At 7:09 of the video, why you can just put line9 as: if ( correctGuess )?

At 7:09 of the video, why you can just put line9 as: if ( correctGuess )? What if the user didn't guess the number? Would it still console.log (' You guessed the number!') ?

2 Answers

If statements use a conditional operator to determine program flow (if it evaluates to true, the code in the if statement's curly braces will execute, if it evaluates to false then it executes the else code, if there is any, or, if there is no else block, it will just skip the if block).

In effect:

( correctGuess === true )

will either evaluate to true or false, depending on the value of correctGuess. Consider this code:

if ( true ) {
  // will always execute

therefore, if correctGuess = true, then

if ( correctGuess ) {
  // will always execute

but if correctGuess = false, then

if ( correctGuess ) {
  // will NOT execute
} else {
  // will execute (if there is an else block)*
// *(otherwise) execution resumes here...

Does that make sense now?

I hope that helps. Happy coding!

Thank you!

Another way to think of it relates to why the variable is named correctGuess in the first place (which is a very appropriate variable name for a boolean value, actually).

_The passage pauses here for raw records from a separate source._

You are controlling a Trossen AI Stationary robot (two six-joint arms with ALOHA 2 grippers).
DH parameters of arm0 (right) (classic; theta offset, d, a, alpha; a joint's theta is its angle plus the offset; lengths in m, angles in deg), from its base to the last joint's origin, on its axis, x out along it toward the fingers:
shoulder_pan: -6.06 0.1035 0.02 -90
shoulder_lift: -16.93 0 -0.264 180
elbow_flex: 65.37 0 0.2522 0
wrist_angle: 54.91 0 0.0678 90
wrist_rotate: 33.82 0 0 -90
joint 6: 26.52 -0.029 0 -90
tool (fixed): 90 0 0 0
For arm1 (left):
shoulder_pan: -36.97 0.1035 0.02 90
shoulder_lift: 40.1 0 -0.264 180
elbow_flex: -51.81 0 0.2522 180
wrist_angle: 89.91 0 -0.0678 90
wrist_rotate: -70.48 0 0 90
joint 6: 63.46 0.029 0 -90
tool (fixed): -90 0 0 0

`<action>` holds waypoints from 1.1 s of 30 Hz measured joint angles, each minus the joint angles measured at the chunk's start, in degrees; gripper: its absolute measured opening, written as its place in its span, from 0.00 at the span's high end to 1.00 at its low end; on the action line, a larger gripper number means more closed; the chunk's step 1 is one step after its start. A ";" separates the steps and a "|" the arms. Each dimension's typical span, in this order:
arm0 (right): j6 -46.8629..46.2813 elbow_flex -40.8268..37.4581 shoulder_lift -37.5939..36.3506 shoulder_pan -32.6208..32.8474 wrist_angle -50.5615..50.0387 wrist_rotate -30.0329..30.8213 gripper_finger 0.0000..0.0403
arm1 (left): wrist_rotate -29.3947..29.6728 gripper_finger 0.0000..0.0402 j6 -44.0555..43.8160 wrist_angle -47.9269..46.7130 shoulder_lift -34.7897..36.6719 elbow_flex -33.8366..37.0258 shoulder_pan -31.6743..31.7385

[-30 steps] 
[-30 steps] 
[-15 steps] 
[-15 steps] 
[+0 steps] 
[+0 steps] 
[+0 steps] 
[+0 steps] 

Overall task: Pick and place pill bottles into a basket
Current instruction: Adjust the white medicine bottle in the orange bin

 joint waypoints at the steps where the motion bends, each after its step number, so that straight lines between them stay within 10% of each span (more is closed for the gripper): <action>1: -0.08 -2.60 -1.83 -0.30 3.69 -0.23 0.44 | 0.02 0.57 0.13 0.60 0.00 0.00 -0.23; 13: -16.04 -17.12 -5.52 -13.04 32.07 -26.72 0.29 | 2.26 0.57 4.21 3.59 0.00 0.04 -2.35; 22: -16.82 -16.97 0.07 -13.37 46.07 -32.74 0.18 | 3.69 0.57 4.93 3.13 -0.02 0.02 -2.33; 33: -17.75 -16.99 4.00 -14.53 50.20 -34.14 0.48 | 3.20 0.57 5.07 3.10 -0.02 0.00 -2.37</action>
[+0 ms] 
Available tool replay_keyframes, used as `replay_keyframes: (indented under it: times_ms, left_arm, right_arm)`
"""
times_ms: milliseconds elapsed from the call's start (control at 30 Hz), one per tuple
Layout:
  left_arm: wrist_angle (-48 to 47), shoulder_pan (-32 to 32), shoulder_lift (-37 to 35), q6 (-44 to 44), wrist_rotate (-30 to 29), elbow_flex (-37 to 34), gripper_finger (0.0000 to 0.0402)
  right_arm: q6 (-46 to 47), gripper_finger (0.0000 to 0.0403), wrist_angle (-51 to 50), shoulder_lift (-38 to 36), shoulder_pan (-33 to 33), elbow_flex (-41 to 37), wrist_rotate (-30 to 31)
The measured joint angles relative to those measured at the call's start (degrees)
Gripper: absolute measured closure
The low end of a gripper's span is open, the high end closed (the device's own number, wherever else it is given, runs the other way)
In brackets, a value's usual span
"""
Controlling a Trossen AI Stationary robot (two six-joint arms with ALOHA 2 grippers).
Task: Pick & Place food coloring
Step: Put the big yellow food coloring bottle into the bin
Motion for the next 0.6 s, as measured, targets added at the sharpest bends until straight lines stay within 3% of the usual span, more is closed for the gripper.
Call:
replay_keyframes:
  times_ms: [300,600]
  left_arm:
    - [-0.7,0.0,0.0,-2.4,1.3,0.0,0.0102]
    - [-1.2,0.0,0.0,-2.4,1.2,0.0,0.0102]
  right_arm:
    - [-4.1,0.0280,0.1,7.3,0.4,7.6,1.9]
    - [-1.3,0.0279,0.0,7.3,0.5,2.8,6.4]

If it's true, then the guess is, in fact, CORRECT (DO go into the if block)


If it's false, then the guess is, in fact, INCORRECT (So, therefore, DON'T go into the if block, or run the ELSE code, if there is any)

Again, I hope that helps. Happy coding!

In fact, you could probably improve the varible name to make the logic even more clear by renaming it to guess_is_correct.

Then the code would read:

if ( guess_is_correct ) { // === true
  // execute this code...
} else { // === false, and therefore, guess is NOT correct
 // then execute this code...

Again, I hope that helps. Happy coding!